*** Block opens ***
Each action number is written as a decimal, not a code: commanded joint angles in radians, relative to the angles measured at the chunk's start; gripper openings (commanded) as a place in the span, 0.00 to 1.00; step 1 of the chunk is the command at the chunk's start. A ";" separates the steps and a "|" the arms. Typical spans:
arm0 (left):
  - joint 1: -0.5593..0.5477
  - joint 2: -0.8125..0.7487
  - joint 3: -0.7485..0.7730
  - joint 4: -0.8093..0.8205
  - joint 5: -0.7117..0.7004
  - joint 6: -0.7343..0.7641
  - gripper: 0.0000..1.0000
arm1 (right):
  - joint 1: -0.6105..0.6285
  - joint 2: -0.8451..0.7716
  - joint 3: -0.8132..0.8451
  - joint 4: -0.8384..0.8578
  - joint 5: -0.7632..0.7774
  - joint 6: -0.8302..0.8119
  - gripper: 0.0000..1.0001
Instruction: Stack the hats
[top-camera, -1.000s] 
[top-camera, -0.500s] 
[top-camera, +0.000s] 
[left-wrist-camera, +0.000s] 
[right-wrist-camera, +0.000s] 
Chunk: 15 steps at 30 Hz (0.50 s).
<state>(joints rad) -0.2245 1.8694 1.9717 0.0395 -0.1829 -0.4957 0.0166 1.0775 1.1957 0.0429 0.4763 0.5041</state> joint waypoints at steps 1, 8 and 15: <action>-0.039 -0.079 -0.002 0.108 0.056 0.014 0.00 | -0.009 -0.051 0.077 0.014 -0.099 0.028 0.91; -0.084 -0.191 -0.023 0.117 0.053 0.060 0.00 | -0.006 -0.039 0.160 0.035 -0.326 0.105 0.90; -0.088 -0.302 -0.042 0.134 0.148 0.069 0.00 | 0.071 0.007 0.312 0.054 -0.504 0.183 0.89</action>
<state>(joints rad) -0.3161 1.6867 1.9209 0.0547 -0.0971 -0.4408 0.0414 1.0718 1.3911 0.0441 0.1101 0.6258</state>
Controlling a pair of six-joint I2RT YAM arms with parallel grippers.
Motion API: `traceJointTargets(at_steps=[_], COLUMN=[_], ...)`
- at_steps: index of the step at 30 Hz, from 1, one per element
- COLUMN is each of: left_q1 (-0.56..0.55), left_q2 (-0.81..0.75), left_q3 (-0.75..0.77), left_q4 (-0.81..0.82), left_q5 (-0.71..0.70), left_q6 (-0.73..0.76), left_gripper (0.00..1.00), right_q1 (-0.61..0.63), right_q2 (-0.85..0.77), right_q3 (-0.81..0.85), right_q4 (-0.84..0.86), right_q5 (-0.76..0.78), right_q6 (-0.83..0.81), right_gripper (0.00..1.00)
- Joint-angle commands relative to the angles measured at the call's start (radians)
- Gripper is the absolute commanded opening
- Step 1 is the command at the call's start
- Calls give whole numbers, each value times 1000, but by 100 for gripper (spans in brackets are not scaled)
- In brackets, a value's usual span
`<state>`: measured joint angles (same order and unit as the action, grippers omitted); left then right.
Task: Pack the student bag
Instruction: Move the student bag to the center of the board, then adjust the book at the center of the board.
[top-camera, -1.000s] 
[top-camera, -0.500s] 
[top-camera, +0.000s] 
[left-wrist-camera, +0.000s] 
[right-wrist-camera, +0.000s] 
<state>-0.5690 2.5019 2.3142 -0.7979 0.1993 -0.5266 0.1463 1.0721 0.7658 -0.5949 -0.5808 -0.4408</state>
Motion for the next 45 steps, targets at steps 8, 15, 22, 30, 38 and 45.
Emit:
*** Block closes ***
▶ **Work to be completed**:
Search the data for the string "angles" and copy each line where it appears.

▶ **Exercise solution**:
Each action number is written as a decimal, not a code: commanded joint angles in radians, relative to the angles measured at the chunk's start; gripper openings (commanded) as a place in the span, 0.00 to 1.00; step 1 of the chunk is the command at the chunk's start. A ";" separates the steps and a "|" the arms. Typical spans:
- Joint-angle commands relative to the angles measured at the call's start (radians)
`<state>`: measured joint angles (same order and unit as the action, grippers omitted); left then right.

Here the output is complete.